> EXERCISE PROMPT: In full and without change, transcribe the records below.

Dataset records
++++++++++++++++++++

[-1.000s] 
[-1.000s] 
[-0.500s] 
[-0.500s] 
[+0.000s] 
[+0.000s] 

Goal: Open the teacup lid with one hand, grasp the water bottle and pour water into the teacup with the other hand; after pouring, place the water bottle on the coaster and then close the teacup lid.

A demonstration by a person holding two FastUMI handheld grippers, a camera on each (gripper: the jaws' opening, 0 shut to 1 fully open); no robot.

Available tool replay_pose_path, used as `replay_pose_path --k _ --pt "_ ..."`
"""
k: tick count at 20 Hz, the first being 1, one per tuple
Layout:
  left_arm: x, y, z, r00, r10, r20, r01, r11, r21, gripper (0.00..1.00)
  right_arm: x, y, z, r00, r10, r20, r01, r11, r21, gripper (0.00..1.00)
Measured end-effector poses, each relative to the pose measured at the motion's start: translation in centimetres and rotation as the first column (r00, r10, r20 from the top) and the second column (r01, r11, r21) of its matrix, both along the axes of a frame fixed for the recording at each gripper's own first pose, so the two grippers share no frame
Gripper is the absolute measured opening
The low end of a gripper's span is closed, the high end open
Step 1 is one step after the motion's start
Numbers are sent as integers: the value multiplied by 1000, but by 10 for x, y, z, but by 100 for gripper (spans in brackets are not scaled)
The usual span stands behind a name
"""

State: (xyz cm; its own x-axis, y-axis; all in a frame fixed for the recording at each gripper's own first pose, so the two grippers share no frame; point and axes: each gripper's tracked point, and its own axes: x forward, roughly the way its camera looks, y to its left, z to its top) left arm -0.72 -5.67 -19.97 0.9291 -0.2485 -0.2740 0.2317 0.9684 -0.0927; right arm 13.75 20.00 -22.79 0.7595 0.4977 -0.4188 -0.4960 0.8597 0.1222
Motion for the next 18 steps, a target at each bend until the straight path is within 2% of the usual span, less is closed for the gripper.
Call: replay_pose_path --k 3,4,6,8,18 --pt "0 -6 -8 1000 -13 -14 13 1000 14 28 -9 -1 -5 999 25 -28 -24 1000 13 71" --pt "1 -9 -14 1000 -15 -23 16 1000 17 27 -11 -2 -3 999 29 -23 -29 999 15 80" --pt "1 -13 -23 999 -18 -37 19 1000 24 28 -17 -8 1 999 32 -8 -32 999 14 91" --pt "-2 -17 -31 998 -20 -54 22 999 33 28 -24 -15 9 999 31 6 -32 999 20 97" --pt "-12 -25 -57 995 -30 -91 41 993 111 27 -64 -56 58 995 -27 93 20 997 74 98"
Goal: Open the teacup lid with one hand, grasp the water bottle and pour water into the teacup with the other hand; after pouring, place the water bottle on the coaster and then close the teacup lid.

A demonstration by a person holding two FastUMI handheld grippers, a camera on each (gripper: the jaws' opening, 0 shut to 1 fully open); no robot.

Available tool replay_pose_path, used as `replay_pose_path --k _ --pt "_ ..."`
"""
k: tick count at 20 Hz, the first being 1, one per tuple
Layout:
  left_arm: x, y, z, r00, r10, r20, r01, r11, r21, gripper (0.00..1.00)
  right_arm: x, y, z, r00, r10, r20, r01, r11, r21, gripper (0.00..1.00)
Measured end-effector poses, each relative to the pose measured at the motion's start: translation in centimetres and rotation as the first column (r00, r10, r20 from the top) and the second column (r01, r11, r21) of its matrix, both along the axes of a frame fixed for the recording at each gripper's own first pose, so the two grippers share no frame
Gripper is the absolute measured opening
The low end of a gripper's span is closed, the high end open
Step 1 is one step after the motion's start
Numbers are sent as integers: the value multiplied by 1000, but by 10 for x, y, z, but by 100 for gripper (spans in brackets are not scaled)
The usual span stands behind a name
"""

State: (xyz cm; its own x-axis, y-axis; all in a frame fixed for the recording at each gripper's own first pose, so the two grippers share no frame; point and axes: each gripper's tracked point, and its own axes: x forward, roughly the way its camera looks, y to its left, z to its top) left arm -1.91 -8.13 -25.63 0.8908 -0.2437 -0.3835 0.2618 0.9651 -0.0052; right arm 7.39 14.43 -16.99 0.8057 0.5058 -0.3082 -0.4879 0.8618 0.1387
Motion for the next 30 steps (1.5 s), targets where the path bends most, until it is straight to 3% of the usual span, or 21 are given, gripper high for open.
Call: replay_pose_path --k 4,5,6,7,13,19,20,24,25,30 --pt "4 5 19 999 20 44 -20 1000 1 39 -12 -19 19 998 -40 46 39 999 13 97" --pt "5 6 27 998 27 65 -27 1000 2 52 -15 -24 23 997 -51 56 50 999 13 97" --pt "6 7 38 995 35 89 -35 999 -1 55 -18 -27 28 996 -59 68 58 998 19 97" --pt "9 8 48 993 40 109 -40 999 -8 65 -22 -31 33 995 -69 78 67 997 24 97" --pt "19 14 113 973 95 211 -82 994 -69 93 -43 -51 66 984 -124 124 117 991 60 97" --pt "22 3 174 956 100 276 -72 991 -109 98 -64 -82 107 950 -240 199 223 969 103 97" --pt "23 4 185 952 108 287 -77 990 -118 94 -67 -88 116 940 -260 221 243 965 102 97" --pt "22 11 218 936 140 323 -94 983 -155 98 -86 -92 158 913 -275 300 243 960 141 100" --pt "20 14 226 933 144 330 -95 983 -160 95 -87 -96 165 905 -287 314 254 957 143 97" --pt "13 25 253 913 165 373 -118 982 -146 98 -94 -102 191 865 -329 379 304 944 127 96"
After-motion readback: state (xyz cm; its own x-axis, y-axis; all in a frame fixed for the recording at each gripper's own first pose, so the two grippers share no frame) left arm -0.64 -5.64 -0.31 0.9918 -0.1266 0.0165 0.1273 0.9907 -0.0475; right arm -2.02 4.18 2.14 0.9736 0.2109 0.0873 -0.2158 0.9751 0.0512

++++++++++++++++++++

> SOLUTION TO THE PROBLEM:
[-1.000s] 
[-1.000s] 
[-0.500s] 
[-0.500s] 
[+0.000s] 
[+0.000s] 

Goal: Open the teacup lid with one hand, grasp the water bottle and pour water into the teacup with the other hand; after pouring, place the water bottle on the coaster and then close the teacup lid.

A demonstration by a person holding two FastUMI handheld grippers, a camera on each (gripper: the jaws' opening, 0 shut to 1 fully open); no robot.

Available tool replay_pose_path, used as `replay_pose_path --k _ --pt "_ ..."`
"""
k: tick count at 20 Hz, the first being 1, one per tuple
Layout:
  left_arm: x, y, z, r00, r10, r20, r01, r11, r21, gripper (0.00..1.00)
  right_arm: x, y, z, r00, r10, r20, r01, r11, r21, gripper (0.00..1.00)
Measured end-effector poses, each relative to the pose measured at the motion's start: translation in centimetres and rotation as the first column (r00, r10, r20 from the top) and the second column (r01, r11, r21) of its matrix, both along the axes of a frame fixed for the recording at each gripper's own first pose, so the two grippers share no frame
Gripper is the absolute measured opening
The low end of a gripper's span is closed, the high end open
Step 1 is one step after the motion's start
Numbers are sent as integers: the value multiplied by 1000, but by 10 for x, y, z, but by 100 for gripper (spans in brackets are not scaled)
The usual span stands behind a name
"""

State: (xyz cm; its own x-axis, y-axis; all in a frame fixed for the recording at each gripper's own first pose, so the two grippers share no frame; point and axes: each gripper's tracked point, and its own axes: x forward, roughly the way its camera looks, y to its left, z to its top) left arm -0.72 -5.67 -19.97 0.9291 -0.2485 -0.2740 0.2317 0.9684 -0.0927; right arm 13.75 20.00 -22.79 0.7595 0.4977 -0.4188 -0.4960 0.8597 0.1222
Motion for the next 18 steps, a target at each bend until the straight path is within 2% of the usual span, less is closed for the gripper.
Call: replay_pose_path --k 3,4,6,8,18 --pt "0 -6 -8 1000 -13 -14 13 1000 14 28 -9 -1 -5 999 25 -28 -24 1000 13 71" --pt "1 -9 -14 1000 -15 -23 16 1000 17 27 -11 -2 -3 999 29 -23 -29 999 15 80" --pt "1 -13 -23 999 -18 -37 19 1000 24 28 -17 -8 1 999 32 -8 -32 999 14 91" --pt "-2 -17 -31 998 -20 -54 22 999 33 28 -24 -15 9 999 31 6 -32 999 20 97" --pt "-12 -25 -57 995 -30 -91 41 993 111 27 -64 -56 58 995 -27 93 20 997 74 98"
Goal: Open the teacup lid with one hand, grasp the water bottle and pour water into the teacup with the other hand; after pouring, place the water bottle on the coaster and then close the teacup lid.

A demonstration by a person holding two FastUMI handheld grippers, a camera on each (gripper: the jaws' opening, 0 shut to 1 fully open); no robot.

Available tool replay_pose_path, used as `replay_pose_path --k _ --pt "_ ..."`
"""
k: tick count at 20 Hz, the first being 1, one per tuple
Layout:
  left_arm: x, y, z, r00, r10, r20, r01, r11, r21, gripper (0.00..1.00)
  right_arm: x, y, z, r00, r10, r20, r01, r11, r21, gripper (0.00..1.00)
Measured end-effector poses, each relative to the pose measured at the motion's start: translation in centimetres and rotation as the first column (r00, r10, r20 from the top) and the second column (r01, r11, r21) of its matrix, both along the axes of a frame fixed for the recording at each gripper's own first pose, so the two grippers share no frame
Gripper is the absolute measured opening
The low end of a gripper's span is closed, the high end open
Step 1 is one step after the motion's start
Numbers are sent as integers: the value multiplied by 1000, but by 10 for x, y, z, but by 100 for gripper (spans in brackets are not scaled)
The usual span stands behind a name
"""

State: (xyz cm; its own x-axis, y-axis; all in a frame fixed for the recording at each gripper's own first pose, so the two grippers share no frame; point and axes: each gripper's tracked point, and its own axes: x forward, roughly the way its camera looks, y to its left, z to its top) left arm -1.91 -8.13 -25.63 0.8908 -0.2437 -0.3835 0.2618 0.9651 -0.0052; right arm 7.39 14.43 -16.99 0.8057 0.5058 -0.3082 -0.4879 0.8618 0.1387
Motion for the next 30 steps (1.5 s), targets where the path bends most, until it is straight to 3% of the usual span, or 21 are given, gripper high for open.
Call: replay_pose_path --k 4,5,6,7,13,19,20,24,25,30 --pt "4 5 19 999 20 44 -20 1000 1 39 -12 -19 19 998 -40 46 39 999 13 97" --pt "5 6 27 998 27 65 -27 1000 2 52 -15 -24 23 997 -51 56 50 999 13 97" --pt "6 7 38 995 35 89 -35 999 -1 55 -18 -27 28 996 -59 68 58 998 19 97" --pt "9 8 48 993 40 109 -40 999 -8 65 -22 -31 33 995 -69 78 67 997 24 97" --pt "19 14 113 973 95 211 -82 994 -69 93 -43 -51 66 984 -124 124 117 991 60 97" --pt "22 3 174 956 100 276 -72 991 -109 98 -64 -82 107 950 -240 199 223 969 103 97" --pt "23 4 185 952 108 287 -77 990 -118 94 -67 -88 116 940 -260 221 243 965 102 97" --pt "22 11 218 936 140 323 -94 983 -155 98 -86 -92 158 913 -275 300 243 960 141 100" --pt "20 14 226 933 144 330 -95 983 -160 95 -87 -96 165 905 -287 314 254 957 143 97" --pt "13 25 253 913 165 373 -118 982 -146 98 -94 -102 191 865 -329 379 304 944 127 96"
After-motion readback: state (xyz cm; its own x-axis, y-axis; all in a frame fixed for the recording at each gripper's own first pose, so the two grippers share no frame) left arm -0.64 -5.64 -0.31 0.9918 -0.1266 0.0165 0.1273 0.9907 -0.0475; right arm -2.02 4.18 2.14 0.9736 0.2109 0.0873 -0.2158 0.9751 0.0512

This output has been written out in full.